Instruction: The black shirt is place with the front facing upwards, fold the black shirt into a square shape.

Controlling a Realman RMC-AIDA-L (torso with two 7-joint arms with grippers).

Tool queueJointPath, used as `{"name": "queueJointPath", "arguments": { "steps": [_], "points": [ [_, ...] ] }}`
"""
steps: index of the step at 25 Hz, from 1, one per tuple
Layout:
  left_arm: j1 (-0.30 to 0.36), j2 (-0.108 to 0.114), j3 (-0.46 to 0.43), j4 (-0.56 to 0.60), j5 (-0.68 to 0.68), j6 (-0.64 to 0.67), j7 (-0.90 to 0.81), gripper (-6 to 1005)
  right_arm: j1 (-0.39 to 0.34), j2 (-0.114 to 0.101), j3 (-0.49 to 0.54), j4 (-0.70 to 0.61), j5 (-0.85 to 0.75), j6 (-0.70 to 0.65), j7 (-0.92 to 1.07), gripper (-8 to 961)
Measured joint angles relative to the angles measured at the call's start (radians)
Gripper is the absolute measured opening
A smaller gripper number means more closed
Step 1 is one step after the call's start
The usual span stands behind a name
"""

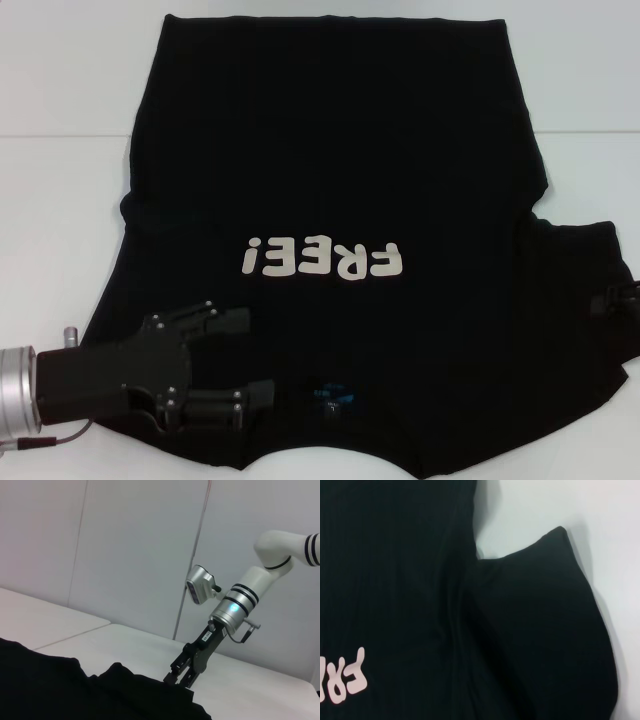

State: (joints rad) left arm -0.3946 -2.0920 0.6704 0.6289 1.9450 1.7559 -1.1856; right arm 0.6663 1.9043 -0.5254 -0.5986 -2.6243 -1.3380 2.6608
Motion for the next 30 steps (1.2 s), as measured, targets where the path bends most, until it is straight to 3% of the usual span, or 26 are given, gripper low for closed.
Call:
{"name": "queueJointPath", "arguments": {
  "steps": [23,27,30],
  "points": [
    [0.0,0.0,0.0,0.0,-0.005,-0.001,-0.002,938,0.016,0.012,-0.015,0.002,0.006,0.057,-0.013,791],
    [0.001,0.0,-0.001,0.0,-0.006,-0.001,-0.002,938,0.016,0.013,-0.025,0.001,0.006,0.062,-0.013,562],
    [0.002,0.0,-0.001,0.0,-0.007,-0.001,-0.002,938,0.017,0.013,-0.03,0.001,0.005,0.066,-0.013,453]
  ]
}}
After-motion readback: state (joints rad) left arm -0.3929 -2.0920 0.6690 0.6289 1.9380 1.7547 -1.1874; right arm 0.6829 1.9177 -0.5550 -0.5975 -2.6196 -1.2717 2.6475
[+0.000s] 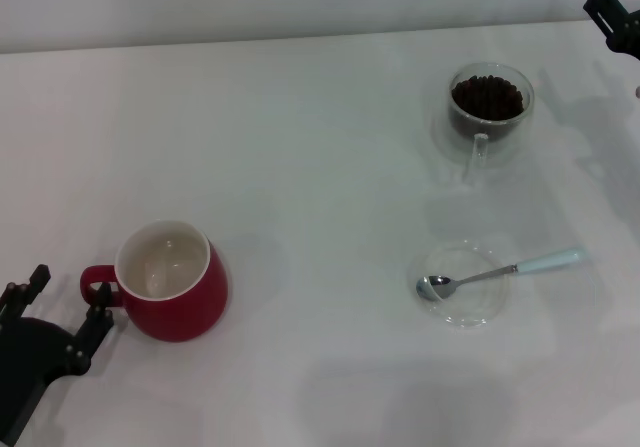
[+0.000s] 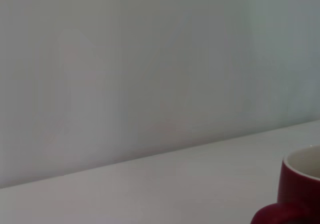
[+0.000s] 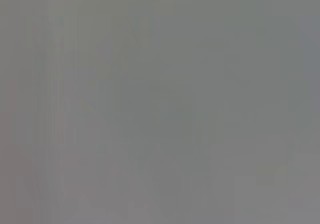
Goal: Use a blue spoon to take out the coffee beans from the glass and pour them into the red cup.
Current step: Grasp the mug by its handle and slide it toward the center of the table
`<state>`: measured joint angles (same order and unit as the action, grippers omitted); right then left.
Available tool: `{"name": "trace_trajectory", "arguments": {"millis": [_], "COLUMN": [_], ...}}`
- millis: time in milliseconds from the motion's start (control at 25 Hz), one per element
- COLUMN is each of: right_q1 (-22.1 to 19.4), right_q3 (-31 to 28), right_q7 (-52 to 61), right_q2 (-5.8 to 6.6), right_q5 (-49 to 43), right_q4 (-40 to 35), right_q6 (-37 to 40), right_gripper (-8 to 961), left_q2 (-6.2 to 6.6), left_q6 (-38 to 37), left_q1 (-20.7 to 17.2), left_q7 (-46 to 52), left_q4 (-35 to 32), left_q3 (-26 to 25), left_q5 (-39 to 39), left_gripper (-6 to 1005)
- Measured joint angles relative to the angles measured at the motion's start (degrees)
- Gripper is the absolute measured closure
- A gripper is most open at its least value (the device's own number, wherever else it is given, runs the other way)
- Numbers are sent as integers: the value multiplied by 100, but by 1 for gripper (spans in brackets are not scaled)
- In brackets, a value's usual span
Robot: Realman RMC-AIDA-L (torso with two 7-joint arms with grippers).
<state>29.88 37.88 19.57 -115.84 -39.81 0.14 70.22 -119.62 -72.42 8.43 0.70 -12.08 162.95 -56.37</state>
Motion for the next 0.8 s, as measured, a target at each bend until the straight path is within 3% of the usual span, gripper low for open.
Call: {"name": "trace_trajectory", "arguments": {"millis": [200,800], "right_q1": [0,18], "right_q3": [0,0], "right_q7": [4,12], "right_q2": [0,-8], "right_q5": [0,0], "right_q4": [4,-9], "right_q6": [0,0], "right_gripper": [77,78], "left_q2": [0,-9], "left_q6": [55,284], "left_q1": [60,203], "left_q7": [0,0], "left_q4": [-6,-35], "left_q3": [-9,-1], "left_q5": [-18,-2], "left_gripper": [308,330]}}
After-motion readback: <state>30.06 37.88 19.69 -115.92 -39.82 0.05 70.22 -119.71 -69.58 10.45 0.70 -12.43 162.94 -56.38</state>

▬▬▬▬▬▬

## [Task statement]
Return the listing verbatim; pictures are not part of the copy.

## [Worked solution]
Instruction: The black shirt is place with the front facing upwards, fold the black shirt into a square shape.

Controlling a Realman RMC-AIDA-L (torso with two 7-joint arms with grippers).

Tool queueJointPath, used as `{"name": "queueJointPath", "arguments": { "steps": [_], "points": [ [_, ...] ] }}`
"""
steps: index of the step at 25 Hz, from 1, one per tuple
Layout:
  left_arm: j1 (-0.30 to 0.36), j2 (-0.108 to 0.114), j3 (-0.46 to 0.43), j4 (-0.56 to 0.60), j5 (-0.68 to 0.68), j6 (-0.64 to 0.67), j7 (-0.90 to 0.81), gripper (-6 to 1005)
  right_arm: j1 (-0.39 to 0.34), j2 (-0.114 to 0.101), j3 (-0.49 to 0.54), j4 (-0.70 to 0.61), j5 (-0.85 to 0.75), j6 (-0.70 to 0.65), j7 (-0.92 to 1.07), gripper (-8 to 961)
Measured joint angles relative to the angles measured at the call's start (radians)
Gripper is the absolute measured opening
A smaller gripper number means more closed
Step 1 is one step after the call's start
The usual span stands behind a name
"""


State: (joints rad) left arm -0.3946 -2.0920 0.6704 0.6289 1.9450 1.7559 -1.1856; right arm 0.6663 1.9043 -0.5254 -0.5986 -2.6243 -1.3380 2.6608
Motion for the next 30 steps (1.2 s), as measured, targets where the path bends most, until it is straight to 3% of the usual span, or 26 are given, gripper low for closed.
Call:
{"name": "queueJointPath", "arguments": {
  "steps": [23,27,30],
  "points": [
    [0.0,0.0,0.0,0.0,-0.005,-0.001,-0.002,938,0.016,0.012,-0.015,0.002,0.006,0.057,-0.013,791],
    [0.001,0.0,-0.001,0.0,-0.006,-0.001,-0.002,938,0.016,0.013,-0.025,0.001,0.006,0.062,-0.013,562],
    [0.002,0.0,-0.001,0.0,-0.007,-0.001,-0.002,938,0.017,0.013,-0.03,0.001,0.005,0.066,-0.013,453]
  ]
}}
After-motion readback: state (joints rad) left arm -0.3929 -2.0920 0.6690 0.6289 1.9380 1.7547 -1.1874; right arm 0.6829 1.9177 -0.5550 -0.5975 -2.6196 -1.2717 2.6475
[+0.000s] 
[+0.000s] 
[+0.000s] 
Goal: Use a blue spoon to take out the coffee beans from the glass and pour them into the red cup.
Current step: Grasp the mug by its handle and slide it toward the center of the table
`<state>`: measured joint angles (same order and unit as the action, grippers omitted); right then left.
Available tool: `{"name": "trace_trajectory", "arguments": {"millis": [_], "COLUMN": [_], ...}}`
- millis: time in milliseconds from the motion's start (control at 25 Hz), one per element
- COLUMN is each of: right_q1 (-22.1 to 19.4), right_q3 (-31 to 28), right_q7 (-52 to 61), right_q2 (-5.8 to 6.6), right_q5 (-49 to 43), right_q4 (-40 to 35), right_q6 (-37 to 40), right_gripper (-8 to 961), left_q2 (-6.2 to 6.6), left_q6 (-38 to 37), left_q1 (-20.7 to 17.2), left_q7 (-46 to 52), left_q4 (-35 to 32), left_q3 (-26 to 25), left_q5 (-39 to 39), left_gripper (-6 to 1005)
- Measured joint angles relative to the angles measured at the motion's start (degrees)
- Gripper is the absolute measured closure
- A gripper is most open at its least value (the device's own number, wherever else it is given, runs the other way)
- Numbers are sent as integers: the value multiplied by 100, but by 1 for gripper (spans in brackets are not scaled)
- In brackets, a value's usual span
Robot: Realman RMC-AIDA-L (torso with two 7-joint arms with grippers).
<state>29.88 37.88 19.57 -115.84 -39.81 0.14 70.22 -119.62 -72.42 8.43 0.70 -12.08 162.95 -56.37</state>
Motion for the next 0.8 s, as measured, a target at each bend until the straight path is within 3% of the usual span, gripper low for open.
Call: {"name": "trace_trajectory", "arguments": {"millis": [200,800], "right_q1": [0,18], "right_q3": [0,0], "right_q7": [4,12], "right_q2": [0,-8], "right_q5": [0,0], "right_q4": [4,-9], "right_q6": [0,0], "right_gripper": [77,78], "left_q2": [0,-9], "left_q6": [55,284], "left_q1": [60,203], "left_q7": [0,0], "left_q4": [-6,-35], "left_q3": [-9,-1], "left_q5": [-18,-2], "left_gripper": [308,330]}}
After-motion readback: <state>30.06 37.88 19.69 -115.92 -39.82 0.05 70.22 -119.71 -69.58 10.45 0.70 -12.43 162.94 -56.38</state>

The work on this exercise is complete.